» TASK STATEMENT
Write out an exact copy of the line with "Kindly provide the mask of the <item>left" and of each line after it, through the end of the records below.

##### SUPPLIED INFORMATION

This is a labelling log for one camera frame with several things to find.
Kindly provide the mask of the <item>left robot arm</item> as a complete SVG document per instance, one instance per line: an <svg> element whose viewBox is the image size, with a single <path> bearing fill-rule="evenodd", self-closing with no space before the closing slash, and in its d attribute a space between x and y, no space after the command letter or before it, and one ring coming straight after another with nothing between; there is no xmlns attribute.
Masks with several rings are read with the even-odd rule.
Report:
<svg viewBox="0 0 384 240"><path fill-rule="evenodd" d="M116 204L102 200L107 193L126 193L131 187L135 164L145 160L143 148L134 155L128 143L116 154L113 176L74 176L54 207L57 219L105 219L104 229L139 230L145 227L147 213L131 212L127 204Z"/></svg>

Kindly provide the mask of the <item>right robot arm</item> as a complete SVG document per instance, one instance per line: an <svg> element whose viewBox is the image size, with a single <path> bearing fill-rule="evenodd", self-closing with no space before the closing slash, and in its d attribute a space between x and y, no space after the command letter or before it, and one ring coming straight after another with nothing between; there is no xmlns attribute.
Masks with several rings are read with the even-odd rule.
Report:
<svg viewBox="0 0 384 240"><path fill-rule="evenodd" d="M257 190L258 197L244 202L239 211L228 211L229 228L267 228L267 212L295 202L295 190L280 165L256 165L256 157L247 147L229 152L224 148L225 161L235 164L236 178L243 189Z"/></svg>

##########

» WRITTEN RESPONSE
Kindly provide the mask of the <item>left robot arm</item> as a complete SVG document per instance, one instance per line: an <svg> element whose viewBox is the image size, with a single <path> bearing fill-rule="evenodd", self-closing with no space before the closing slash, and in its d attribute a space between x and y, no space after the command letter or before it, and one ring coming straight after another with nothing between; there is no xmlns attribute.
Masks with several rings are read with the even-odd rule.
Report:
<svg viewBox="0 0 384 240"><path fill-rule="evenodd" d="M116 204L102 200L107 193L126 193L131 187L135 164L145 160L143 148L134 155L128 143L116 154L113 176L74 176L54 207L57 219L105 219L104 229L139 230L145 227L147 213L131 212L127 204Z"/></svg>

Kindly provide the mask of the <item>right robot arm</item> as a complete SVG document per instance, one instance per line: an <svg> element whose viewBox is the image size, with a single <path> bearing fill-rule="evenodd", self-closing with no space before the closing slash, and in its d attribute a space between x and y, no space after the command letter or before it, and one ring coming straight after another with nothing between; there is no xmlns attribute.
Masks with several rings are read with the even-odd rule.
Report:
<svg viewBox="0 0 384 240"><path fill-rule="evenodd" d="M257 190L258 197L244 202L239 211L228 211L229 228L267 228L267 212L295 202L295 190L280 165L256 165L256 157L247 147L229 152L224 148L225 161L235 164L236 178L243 189Z"/></svg>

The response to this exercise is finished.